If a line below includes the string "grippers", copy it.
*****
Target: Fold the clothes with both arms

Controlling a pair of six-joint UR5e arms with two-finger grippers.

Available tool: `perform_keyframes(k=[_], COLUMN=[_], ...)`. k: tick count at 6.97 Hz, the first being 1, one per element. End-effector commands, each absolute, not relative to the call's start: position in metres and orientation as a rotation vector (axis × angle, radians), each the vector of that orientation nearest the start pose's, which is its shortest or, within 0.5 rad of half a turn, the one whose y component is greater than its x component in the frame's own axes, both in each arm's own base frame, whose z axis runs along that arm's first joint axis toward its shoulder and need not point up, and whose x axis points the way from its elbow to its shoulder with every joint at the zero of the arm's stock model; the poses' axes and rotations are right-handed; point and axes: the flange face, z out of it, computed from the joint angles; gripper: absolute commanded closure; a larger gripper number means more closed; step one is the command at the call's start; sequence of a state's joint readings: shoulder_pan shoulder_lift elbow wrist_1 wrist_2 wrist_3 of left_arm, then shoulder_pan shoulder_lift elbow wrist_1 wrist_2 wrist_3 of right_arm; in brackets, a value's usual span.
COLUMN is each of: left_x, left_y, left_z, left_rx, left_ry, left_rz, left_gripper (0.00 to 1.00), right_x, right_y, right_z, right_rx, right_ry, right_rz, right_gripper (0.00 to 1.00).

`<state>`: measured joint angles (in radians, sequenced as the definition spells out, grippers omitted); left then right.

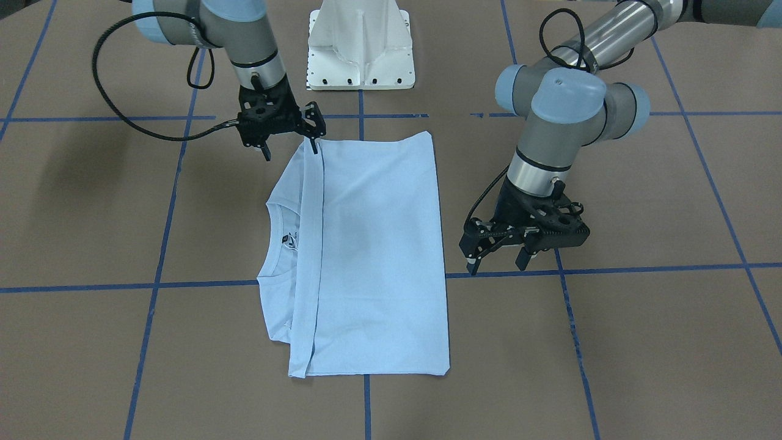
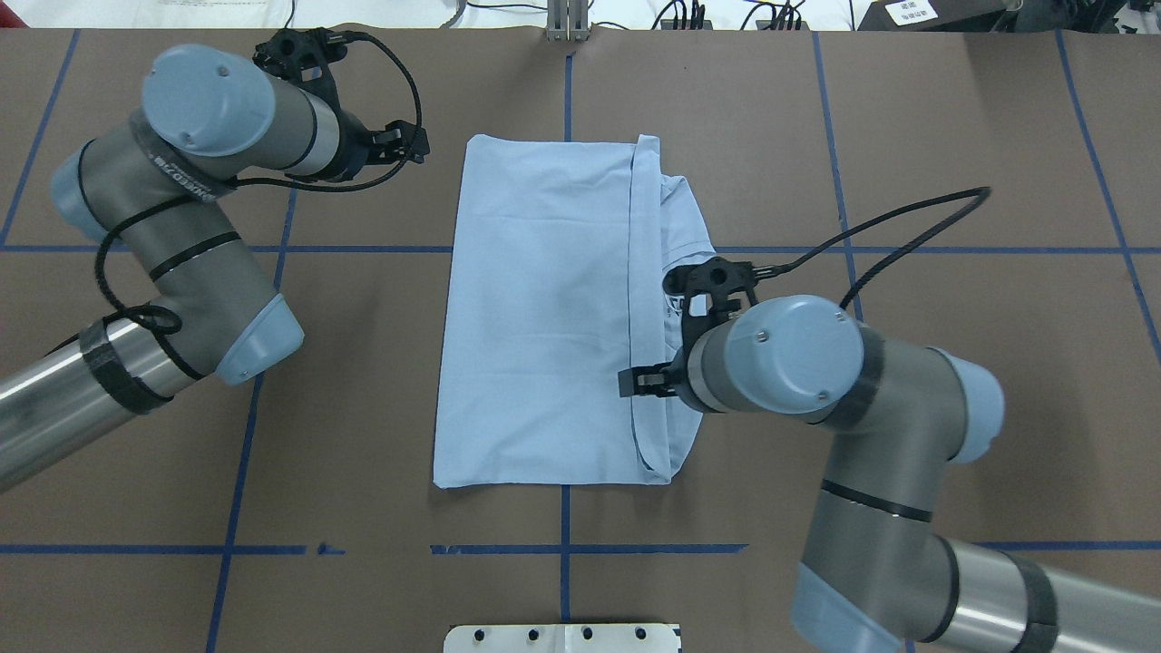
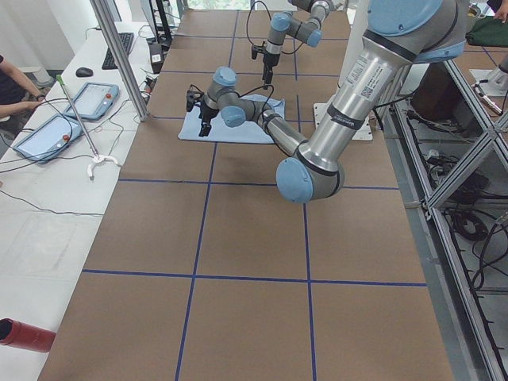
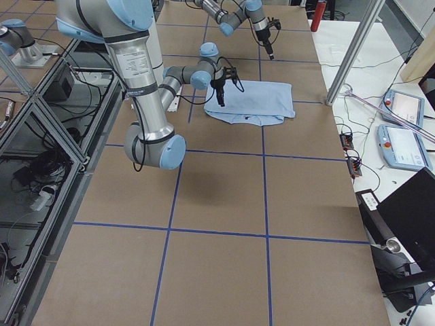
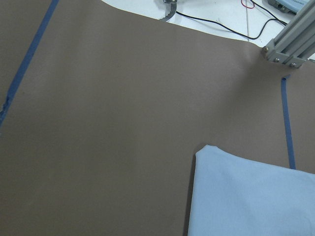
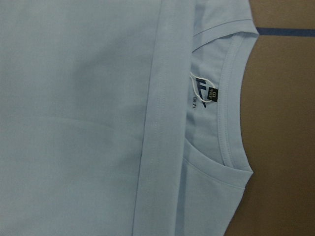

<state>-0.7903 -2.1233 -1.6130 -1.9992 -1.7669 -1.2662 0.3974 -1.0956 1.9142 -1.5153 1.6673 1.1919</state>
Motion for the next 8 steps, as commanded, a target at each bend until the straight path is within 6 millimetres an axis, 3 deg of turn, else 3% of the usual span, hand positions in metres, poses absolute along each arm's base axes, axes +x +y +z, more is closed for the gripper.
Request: perform_keyframes(k=[1, 2, 8], left_x=[0.388, 0.387, 0.398], left_y=[-0.547, -0.547, -0.541], left_z=[0.273, 0.274, 0.275], left_rx=[0.376, 0.375, 0.360], left_ry=[0.972, 0.972, 0.976], left_rz=[-0.335, -0.336, -0.330], left_gripper=[0.00, 0.00, 0.00], right_x=[-0.580, -0.585, -0.590], right_y=[-0.319, -0.317, -0.305], right_z=[0.232, 0.239, 0.268], right_rx=[0.285, 0.301, 0.244], right_ry=[-0.758, -0.684, -0.565], right_rz=[-0.166, -0.262, -0.336], right_gripper=[0.00, 0.00, 0.00])
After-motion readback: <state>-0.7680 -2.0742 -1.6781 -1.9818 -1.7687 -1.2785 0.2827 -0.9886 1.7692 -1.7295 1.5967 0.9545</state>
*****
**Output for this task:**
Controlling a pair of six-joint UR5e arms with two-finger grippers.
`<state>`: measured joint angles (in radians, sequenced as the definition spells out, grippers omitted); left then right.

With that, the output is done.